### THE TASK
Scan the entries for the word "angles" and return every line that has it.

-*-*-

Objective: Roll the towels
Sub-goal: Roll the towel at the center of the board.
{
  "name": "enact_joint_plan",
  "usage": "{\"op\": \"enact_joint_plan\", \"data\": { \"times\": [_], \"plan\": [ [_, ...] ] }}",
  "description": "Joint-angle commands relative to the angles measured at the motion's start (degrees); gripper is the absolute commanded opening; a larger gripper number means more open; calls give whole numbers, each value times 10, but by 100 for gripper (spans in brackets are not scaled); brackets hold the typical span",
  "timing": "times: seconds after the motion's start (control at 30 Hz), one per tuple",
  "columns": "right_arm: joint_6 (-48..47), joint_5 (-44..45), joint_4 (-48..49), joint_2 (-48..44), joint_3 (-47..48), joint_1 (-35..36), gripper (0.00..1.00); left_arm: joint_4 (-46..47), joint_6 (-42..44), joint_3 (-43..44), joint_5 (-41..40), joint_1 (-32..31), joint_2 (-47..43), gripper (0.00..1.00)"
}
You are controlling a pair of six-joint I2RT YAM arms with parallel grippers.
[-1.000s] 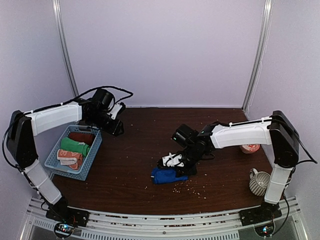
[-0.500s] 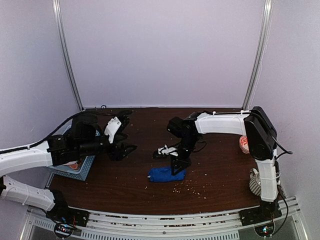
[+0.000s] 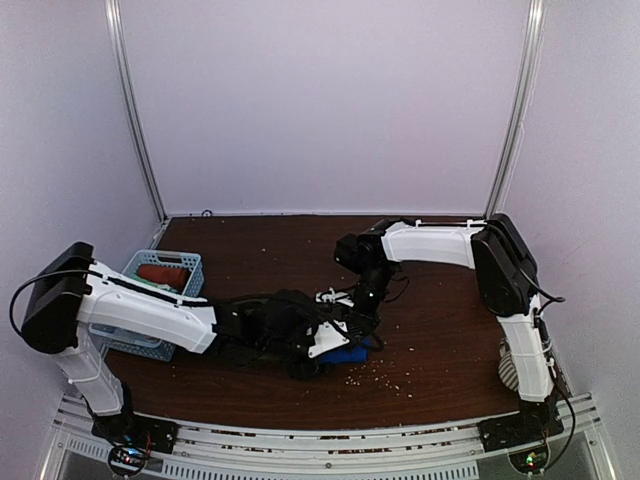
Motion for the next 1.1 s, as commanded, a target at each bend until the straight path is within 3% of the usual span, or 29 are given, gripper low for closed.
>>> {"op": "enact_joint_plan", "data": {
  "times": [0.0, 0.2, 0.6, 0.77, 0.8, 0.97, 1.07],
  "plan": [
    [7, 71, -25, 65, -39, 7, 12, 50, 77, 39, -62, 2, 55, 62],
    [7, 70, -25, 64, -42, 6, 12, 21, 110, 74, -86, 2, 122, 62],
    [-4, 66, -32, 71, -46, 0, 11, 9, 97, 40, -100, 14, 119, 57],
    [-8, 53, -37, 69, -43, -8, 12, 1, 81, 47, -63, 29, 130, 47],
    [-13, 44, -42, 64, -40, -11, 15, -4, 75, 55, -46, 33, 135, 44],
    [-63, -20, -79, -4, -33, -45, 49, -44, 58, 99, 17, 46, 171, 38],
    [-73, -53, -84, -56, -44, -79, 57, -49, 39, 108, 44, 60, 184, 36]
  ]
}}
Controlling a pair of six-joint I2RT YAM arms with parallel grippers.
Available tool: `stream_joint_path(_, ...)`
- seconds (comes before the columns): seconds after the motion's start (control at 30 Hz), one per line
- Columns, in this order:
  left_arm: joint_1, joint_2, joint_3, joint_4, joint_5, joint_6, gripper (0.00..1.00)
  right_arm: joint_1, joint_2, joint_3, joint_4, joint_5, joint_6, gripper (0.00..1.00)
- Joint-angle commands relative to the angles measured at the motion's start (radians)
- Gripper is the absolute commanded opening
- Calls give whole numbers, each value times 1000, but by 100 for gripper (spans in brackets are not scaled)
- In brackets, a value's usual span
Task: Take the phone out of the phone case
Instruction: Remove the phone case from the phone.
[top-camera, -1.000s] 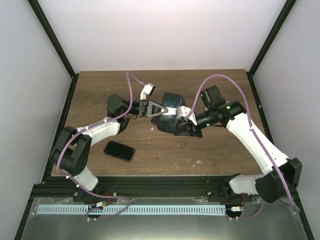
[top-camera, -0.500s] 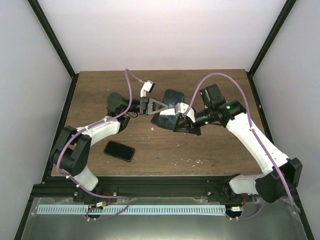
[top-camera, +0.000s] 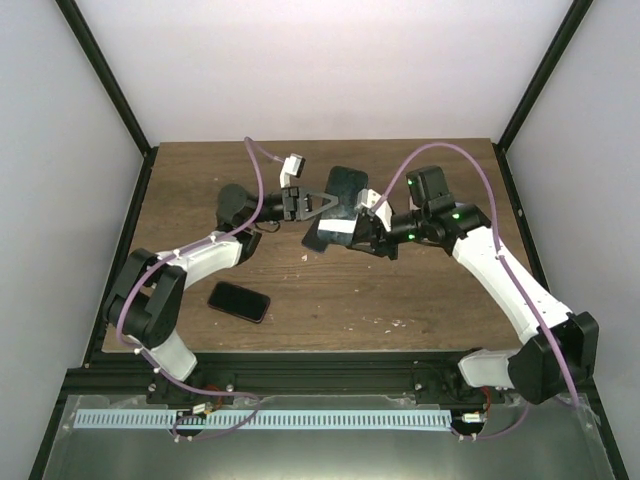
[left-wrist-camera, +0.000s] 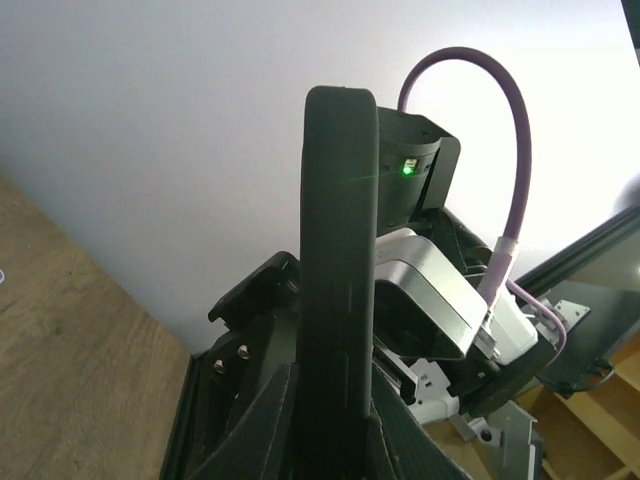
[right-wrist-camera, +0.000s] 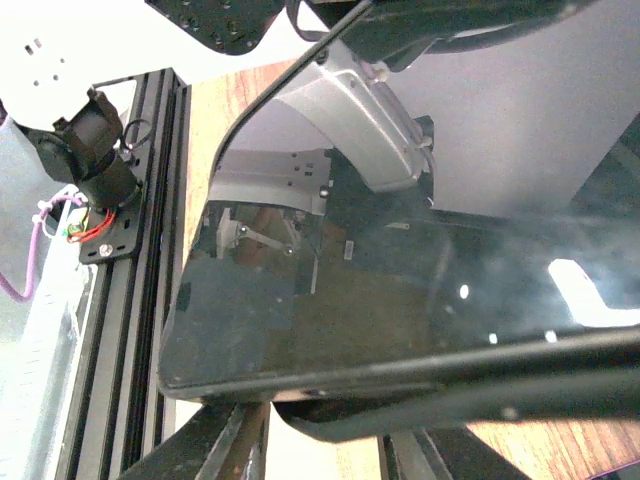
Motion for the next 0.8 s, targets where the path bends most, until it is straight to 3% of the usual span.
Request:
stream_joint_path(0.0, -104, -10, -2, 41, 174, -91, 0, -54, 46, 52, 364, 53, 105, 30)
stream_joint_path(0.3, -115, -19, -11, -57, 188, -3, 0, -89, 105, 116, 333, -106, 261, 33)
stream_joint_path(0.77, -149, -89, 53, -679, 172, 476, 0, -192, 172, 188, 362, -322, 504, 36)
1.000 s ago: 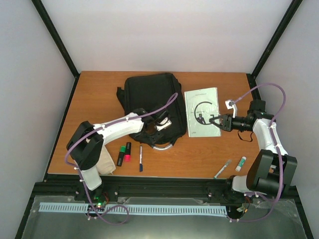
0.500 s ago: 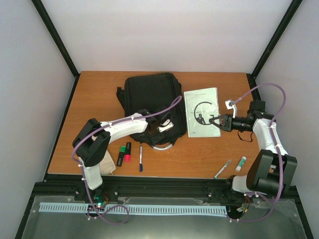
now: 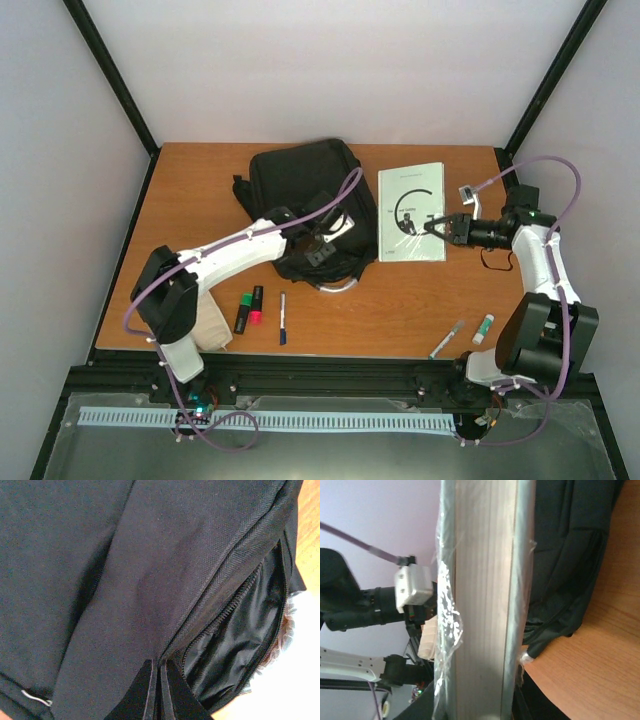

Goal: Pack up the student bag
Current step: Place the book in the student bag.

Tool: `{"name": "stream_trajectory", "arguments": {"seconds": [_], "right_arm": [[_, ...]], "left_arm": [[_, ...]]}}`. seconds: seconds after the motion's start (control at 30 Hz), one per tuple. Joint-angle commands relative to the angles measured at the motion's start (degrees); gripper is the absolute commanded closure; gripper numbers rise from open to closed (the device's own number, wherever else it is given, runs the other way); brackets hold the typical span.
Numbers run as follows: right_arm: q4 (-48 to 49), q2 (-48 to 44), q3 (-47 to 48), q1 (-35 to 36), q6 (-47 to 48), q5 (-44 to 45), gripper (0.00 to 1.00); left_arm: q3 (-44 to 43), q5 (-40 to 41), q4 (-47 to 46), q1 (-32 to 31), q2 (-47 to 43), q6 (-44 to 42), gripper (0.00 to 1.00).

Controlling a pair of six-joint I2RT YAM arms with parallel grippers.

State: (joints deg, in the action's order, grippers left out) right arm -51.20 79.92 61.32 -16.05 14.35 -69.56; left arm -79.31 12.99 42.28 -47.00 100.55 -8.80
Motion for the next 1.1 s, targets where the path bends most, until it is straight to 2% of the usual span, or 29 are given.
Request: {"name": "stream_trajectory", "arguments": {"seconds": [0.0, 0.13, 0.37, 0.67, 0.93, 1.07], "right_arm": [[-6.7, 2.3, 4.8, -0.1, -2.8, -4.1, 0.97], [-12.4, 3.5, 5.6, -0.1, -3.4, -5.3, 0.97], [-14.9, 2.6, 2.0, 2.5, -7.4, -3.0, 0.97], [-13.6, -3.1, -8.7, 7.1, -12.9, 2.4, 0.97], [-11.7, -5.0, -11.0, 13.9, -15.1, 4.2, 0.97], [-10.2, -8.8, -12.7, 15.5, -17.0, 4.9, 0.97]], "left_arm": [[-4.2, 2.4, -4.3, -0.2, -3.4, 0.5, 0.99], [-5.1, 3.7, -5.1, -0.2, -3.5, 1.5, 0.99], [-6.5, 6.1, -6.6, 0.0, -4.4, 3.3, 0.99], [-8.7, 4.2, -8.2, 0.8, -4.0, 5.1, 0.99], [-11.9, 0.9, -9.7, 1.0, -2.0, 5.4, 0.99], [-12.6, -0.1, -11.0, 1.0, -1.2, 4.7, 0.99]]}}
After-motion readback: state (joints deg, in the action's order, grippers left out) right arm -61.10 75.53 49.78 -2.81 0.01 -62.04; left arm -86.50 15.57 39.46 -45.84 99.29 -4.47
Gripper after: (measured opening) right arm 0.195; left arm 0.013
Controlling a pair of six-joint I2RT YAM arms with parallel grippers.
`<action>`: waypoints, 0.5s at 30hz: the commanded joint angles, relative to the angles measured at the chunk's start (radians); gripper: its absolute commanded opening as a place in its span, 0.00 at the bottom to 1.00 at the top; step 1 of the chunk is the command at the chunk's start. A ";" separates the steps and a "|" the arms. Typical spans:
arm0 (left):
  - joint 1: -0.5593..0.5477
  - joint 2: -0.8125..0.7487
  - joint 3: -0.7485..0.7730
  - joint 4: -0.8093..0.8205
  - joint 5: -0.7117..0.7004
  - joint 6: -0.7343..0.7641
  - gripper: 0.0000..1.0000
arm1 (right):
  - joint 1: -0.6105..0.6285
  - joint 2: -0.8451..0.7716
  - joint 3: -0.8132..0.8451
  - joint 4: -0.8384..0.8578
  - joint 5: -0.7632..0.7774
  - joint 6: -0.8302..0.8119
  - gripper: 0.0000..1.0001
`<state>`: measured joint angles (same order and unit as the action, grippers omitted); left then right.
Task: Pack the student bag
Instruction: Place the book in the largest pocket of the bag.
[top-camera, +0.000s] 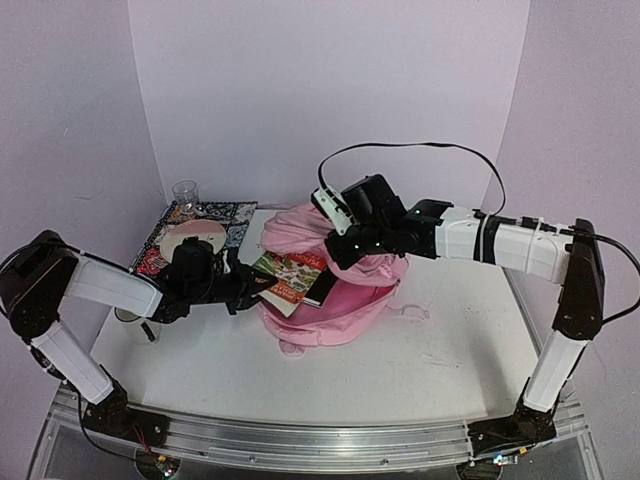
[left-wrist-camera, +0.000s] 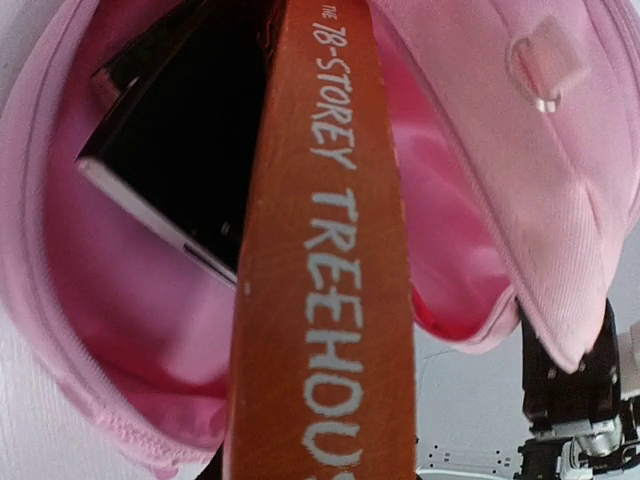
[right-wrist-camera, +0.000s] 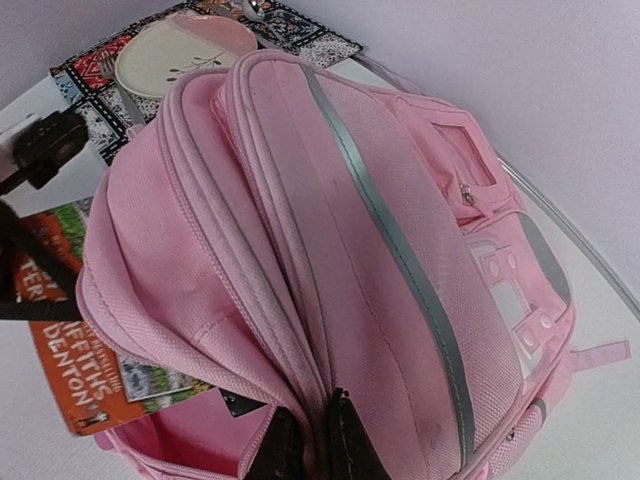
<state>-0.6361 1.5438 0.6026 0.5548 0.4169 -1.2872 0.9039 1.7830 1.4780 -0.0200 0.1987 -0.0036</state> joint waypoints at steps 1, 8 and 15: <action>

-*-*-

### RESULT OF THIS EXERCISE
  "description": "Joint-angle commands relative to the angles measured at the motion's start (degrees); gripper is the absolute commanded opening; a larger gripper number means more open; calls give whole numbers, each value times 10, but by 100 for gripper (spans in brackets are not scaled); brackets hold the typical span",
- Joint-angle commands relative to the angles measured at the motion's start (radians)
Tool: `{"name": "stream_trajectory", "arguments": {"seconds": [_], "right_arm": [[_, ...]], "left_arm": [[_, ...]]}}`. seconds: seconds after the motion's start (control at 30 Hz), one per tuple. Joint-angle commands relative to the angles measured at the motion's start (degrees); gripper is the absolute commanded closure; gripper numbers rise from open to closed (the device's own number, wherever else it is given, runs the other way); brackets hold the typical span.
`<action>`: waypoints, 0.5s at 30hz: the commanded joint angles, relative to the angles measured at the chunk's start (radians); gripper: its absolute commanded opening as a place in its span, 0.00 at the bottom to 1.00 at the top; step 1 of the chunk is the command at the chunk's start. A ";" separates the steps and a "|" the arms. Typical spans:
`<state>`: measured joint angles (same order and unit as the action, grippers omitted); left then right.

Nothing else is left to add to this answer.